Divisão entre as gestoras
No entanto, muitos não estão convencidos. “A Reserva Federal realmente acredita que subirá as taxas em duas das quatro reuniões do FOMC que faltam este ano? Não é provável. E o mercado também não parece acreditar nos argumentos da Fed”, afirma Jack McIntyre.
Jim Cielinsky, responsável global de Obrigações, e Jason England, gestor, da Janus Henderson, concordam com esta interpretação. Também não acreditam que as subidas de 50 pontos base anunciadas pela Fed sejam definitivas. Pelo contrário, veem-na como uma forma de silenciar temporariamente os falcões que esperavam uma subida das taxas nesta reunião. "Dada a notória dificuldade em determinar o impacto de anteriores medidas de endurecimento (não esqueçamos a redução mensal de 90.000 milhões de dólares no balanço da Fed), consideramos que a decisão é uma forma da Fed ganhar tempo para calibrar melhor o efeito atrasado de 500 pontos base de subidas de taxas”, comentam. É flexibilidade num contexto complexo de fim de ciclo.
Ganhar algum tempo
"Dado o recente otimismo dos mercados de ações, os bancos centrais podem ter-se sentido obrigados a fazer recuar os investidores, enquanto não faziam nada. Por outras palavras, é melhor certificarem-se de que o facto de não fazerem nada não contraria os seus esforços anteriores para conter a atividade económica. Também há lições aprendidas de reuniões anteriores, em que os comentadores viram Powell a cometer erros de comunicação dovish”, afirma Christian Scherrmann, economista dos EUA da DWS. E parece estar a surtir efeito. O mercado obrigacionista, no momento em que escrevemos este artigo, por um lado, não acredita nessas duas medidas adicionais - em vez disso, continuava a prever apenas uma - mas também já não espera cortes nas taxas este ano.
Além disso, um ponto importante é que o gráfico de pontos mostra agora um acumulado de 225 pontos base de cortes em 2024-2025. Ou seja, mais 25 pontos base do que em março. O gráfico de junho mostra 100 pontos base de cortes em 2024 (face a 87,5 em março) e 125 pontos base de cortes em 2025 (face a 112,5 em março).

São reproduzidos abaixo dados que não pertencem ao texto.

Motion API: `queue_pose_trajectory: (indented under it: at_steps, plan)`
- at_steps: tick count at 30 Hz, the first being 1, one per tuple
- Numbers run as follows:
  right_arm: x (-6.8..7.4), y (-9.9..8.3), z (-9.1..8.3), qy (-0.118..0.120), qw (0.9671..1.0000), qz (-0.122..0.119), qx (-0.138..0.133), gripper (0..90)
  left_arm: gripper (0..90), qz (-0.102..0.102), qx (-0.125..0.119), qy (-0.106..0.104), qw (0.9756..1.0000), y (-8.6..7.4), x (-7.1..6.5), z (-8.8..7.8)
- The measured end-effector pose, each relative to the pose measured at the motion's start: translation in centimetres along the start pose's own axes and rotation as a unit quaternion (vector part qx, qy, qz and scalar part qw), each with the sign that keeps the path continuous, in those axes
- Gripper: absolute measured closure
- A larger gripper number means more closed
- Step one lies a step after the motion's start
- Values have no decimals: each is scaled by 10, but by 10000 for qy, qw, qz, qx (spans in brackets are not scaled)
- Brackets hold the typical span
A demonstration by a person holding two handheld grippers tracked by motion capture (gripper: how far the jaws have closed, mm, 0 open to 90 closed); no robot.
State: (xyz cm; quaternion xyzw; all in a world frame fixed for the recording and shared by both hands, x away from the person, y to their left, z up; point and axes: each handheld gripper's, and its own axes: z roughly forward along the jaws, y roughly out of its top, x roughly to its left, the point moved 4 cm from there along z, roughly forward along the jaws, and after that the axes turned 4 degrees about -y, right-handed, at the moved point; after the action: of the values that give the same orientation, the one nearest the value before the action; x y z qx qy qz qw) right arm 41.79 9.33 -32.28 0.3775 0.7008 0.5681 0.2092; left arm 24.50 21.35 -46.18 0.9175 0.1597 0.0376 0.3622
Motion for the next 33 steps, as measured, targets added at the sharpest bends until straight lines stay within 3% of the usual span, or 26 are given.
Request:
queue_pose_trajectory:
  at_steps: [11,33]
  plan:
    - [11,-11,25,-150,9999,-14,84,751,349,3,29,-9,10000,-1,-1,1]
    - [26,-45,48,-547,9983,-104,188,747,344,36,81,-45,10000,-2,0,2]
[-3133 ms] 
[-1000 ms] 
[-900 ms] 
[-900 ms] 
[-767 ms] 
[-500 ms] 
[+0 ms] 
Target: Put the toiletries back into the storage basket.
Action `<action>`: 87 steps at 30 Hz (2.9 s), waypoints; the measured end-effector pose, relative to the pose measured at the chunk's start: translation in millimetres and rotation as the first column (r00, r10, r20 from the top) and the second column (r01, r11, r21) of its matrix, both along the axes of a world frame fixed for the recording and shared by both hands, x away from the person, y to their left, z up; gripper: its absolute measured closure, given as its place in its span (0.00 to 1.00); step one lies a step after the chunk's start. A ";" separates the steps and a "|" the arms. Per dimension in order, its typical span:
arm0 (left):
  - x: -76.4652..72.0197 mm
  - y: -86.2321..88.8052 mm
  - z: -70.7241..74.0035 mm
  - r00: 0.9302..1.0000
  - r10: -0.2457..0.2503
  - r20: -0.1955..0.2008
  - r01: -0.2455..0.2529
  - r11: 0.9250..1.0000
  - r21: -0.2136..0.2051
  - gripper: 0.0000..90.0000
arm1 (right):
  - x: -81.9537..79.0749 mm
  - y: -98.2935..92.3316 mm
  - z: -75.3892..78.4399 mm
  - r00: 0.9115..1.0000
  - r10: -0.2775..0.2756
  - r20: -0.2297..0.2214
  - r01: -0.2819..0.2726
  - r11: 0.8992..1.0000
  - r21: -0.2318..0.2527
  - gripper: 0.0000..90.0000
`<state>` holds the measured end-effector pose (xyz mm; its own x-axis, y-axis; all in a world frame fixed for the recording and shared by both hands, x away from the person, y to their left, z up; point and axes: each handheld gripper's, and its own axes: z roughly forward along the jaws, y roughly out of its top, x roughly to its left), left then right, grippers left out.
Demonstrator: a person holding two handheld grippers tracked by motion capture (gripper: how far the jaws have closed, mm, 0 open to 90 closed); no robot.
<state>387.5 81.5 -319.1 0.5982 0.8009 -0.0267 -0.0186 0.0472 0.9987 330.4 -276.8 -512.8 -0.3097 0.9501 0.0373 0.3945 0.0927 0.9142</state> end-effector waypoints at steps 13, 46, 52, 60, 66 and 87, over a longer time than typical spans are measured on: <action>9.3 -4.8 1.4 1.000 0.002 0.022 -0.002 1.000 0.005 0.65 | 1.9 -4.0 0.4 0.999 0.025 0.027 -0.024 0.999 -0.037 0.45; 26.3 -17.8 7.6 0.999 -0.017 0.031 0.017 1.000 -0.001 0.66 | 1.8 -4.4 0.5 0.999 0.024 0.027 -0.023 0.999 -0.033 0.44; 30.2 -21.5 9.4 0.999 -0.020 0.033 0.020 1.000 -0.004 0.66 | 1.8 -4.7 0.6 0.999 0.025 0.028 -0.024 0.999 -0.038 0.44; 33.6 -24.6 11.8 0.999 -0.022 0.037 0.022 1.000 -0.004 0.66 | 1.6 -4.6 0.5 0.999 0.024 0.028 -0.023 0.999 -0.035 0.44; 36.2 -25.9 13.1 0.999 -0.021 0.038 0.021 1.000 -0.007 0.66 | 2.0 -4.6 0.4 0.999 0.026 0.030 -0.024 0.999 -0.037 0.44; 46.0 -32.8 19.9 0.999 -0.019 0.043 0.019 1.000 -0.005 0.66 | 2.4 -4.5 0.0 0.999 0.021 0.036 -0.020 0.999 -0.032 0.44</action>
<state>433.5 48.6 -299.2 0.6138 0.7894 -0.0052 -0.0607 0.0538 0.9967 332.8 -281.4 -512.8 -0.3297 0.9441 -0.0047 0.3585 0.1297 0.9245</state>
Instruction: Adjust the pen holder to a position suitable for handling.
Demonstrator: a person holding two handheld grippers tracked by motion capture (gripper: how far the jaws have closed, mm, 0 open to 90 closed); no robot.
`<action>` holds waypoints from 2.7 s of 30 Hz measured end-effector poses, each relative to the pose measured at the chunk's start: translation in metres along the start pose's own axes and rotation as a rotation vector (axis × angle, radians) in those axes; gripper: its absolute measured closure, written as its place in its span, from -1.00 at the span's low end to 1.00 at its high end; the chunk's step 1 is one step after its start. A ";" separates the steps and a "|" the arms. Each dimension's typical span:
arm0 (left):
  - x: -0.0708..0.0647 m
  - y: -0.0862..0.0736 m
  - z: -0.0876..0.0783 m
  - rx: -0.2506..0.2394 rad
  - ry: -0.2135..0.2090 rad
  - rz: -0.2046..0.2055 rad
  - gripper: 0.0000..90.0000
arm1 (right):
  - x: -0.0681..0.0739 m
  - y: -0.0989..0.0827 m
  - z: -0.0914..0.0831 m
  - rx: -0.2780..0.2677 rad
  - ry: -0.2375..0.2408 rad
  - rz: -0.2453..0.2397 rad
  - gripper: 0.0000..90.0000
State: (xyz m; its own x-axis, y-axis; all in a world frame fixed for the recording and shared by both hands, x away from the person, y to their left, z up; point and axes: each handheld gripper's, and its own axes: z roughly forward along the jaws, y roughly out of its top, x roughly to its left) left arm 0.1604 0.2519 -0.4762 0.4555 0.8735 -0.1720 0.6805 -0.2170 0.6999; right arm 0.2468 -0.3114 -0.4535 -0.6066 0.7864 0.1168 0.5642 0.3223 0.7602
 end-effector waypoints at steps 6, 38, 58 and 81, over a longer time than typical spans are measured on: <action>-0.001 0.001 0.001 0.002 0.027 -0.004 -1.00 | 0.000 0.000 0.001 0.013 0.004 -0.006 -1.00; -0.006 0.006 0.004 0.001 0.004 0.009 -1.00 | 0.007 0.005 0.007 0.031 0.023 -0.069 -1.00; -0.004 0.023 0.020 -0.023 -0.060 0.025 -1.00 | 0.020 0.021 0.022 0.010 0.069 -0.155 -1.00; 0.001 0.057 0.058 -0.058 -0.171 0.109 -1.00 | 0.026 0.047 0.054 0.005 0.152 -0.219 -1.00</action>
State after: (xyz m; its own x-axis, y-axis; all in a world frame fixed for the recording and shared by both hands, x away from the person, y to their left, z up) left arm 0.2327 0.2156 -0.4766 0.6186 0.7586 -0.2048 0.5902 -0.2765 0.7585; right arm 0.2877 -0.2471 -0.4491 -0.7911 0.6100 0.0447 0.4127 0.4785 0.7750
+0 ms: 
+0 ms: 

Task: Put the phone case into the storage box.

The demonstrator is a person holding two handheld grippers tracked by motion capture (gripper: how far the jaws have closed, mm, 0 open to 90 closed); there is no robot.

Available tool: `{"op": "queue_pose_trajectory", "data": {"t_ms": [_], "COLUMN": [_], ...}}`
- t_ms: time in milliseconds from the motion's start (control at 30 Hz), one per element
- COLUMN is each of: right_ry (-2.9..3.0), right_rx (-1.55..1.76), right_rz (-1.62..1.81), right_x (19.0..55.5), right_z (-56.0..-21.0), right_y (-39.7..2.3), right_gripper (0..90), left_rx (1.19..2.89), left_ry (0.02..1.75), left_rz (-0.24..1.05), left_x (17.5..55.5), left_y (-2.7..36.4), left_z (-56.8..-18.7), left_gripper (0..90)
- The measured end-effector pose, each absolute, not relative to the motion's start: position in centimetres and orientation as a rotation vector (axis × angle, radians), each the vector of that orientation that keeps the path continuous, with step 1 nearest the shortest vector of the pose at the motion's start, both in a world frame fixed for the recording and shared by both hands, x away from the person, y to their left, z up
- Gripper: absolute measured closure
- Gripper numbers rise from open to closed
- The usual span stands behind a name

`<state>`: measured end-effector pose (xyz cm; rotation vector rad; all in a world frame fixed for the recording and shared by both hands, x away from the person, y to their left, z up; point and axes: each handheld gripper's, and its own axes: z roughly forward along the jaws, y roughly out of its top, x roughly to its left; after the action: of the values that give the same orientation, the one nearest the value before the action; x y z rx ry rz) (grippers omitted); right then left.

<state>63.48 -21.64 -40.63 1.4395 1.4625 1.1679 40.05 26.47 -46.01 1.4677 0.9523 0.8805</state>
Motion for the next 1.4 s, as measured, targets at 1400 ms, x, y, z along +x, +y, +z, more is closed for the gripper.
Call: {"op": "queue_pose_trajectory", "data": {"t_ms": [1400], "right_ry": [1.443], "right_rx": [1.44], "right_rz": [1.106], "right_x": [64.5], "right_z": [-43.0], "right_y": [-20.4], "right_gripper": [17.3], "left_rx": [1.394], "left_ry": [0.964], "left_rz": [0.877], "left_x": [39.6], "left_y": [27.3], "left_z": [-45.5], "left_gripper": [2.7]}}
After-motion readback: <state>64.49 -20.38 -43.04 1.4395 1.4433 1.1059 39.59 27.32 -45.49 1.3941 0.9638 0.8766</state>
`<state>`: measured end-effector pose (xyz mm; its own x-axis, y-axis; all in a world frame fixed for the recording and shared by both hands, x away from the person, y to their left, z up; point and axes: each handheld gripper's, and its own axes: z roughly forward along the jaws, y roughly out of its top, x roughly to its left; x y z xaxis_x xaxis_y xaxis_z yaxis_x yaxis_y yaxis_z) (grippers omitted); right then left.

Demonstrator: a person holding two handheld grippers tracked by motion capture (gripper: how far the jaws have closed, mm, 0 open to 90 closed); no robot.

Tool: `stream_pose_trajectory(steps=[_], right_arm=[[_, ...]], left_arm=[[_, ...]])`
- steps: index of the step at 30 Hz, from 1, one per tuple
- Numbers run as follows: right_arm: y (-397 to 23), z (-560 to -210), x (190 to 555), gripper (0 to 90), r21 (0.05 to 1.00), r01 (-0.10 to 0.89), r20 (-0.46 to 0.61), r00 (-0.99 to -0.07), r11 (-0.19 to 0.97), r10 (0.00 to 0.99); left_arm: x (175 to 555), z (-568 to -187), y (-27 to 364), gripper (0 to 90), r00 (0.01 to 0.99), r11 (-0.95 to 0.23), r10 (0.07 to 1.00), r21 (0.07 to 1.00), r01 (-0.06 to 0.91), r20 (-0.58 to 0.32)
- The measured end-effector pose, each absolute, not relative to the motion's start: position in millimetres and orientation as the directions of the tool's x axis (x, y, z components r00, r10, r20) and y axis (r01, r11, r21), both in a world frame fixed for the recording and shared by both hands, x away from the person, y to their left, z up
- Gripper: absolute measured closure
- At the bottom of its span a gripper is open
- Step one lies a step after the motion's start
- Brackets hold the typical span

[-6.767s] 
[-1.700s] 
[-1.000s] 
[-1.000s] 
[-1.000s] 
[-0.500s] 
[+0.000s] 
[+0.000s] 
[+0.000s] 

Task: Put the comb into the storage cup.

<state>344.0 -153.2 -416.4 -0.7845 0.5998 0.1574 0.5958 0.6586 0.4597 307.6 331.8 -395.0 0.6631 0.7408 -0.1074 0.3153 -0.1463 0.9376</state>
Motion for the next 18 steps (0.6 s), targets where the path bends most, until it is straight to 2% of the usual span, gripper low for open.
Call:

Ou seja, a Fed prevê ser mais agressiva em 2023, mas também em baixa em 2024 e 2025. “Embora possamos ainda não ter virado a esquina, o fim deste ciclo está iminente” diz Charles Diebel, responsável de Obrigações da MIFL. Neste contexto, o especialista prevê que a parte longa da curva de yield continue a registar um bom comportamento e que a curva permaneça fortemente invertida.